Spatial transcriptomics is a state-of-art technique that allows researchers to study gene expression patterns in tissues over the spatial domain. As a result of technical limitations, the majority of spatial transcriptomics techniques provide bulk data for each sequencing spot. Consequently, in order to obtain high-resolution spatial transcriptomics data, performing deconvolution becomes essential. Most existing deconvolution methods rely on reference data (e.g., single-cell data), which may not be available in real applications. Current reference-free methods encounter limitations due to their dependence on distribution assumptions, reliance on marker genes, or the absence of leveraging histology and spatial information. Consequently, there is a critical need for the development of highly flexible, robust, and user-friendly reference-free deconvolution methods capable of unifying or leveraging case-specific information in the analysis of spatial transcriptomics data.
We propose a novel reference-free method based on regularized non-negative matrix factorization (NMF), named Flexible Analysis of Spatial Transcriptomics (FAST), that can effectively incorporate gene expression data, spatial, and histology information into a unified deconvolution framework. Compared to existing methods, FAST imposes fewer distribution assumptions, utilizes the spatial structure information of tissues, and encourages interpretable factorization results. These features enable greater flexibility and accuracy, making FAST an effective tool for deciphering the complex cell-type composition of tissues and advancing our understanding of various biological processes and diseases. Extensive simulation studies have shown that FAST outperforms other existing reference-free methods. In real data applications, FAST is able to uncover the underlying tissue structures and identify the corresponding marker genes.
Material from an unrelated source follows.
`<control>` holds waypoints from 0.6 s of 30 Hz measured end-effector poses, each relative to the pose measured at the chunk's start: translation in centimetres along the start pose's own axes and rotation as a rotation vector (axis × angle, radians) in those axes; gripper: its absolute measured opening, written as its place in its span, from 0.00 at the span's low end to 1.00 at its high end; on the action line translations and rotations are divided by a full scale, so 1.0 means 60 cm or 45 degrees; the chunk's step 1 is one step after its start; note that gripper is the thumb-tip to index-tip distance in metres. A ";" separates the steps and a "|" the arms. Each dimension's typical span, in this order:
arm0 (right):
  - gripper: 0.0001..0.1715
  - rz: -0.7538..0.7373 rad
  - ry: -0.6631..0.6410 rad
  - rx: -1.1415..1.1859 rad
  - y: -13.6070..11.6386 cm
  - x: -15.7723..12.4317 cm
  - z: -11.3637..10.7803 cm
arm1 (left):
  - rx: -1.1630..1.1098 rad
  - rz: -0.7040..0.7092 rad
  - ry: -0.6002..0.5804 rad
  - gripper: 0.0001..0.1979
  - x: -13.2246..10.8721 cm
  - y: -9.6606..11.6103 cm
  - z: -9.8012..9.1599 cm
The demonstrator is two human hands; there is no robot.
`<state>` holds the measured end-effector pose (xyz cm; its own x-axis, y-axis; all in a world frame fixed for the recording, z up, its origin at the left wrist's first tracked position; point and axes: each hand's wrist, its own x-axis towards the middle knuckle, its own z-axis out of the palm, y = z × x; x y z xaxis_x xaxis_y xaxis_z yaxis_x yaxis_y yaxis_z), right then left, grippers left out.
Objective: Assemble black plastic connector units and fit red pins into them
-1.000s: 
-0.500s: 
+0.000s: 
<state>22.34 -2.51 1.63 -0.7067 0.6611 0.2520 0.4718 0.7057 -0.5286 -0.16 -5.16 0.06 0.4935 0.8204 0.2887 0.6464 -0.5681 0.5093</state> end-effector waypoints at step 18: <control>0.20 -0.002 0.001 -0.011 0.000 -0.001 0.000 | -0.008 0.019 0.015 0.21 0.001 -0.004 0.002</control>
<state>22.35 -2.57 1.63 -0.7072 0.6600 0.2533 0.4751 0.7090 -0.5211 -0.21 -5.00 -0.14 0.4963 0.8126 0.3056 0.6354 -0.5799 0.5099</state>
空间转录组学是一种先进技术,使研究人员能够在空间域研究组织中的基因表达模式。由于技术限制,大多数空间转录组学技术为每个测序点提供批量数据。因此,为了获得高分辨率的空间转录组学数据,进行反卷积变得至关重要。大多数现有的反卷积方法依赖于参考数据(例如单细胞数据),而在实际应用中可能无法获得这些数据。当前的无参考方法由于依赖分布假设、依赖标记基因或缺乏利用组织学和空间信息而受到限制。因此,迫切需要开发高度灵活、稳健且用户友好的无参考反卷积方法,能够在空间转录组学数据分析中统一或利用特定病例信息。
我们提出了一种基于正则化非负矩阵分解(NMF)的新型无参考方法,名为空间转录组学灵活分析(FAST),它可以有效地将基因表达数据、空间和组织学信息纳入统一的反卷积框架。与现有方法相比,FAST施加的分布假设更少,利用了组织的空间结构信息,并鼓励可解释的分解结果。这些特性使其具有更高的灵活性和准确性,使FAST成为解读组织复杂细胞类型组成以及推进我们对各种生物过程和疾病理解的有效工具。广泛的模拟研究表明,FAST优于其他现有的无参考方法。在实际数据应用中,FAST能够揭示潜在的组织结构并识别相应的标记基因。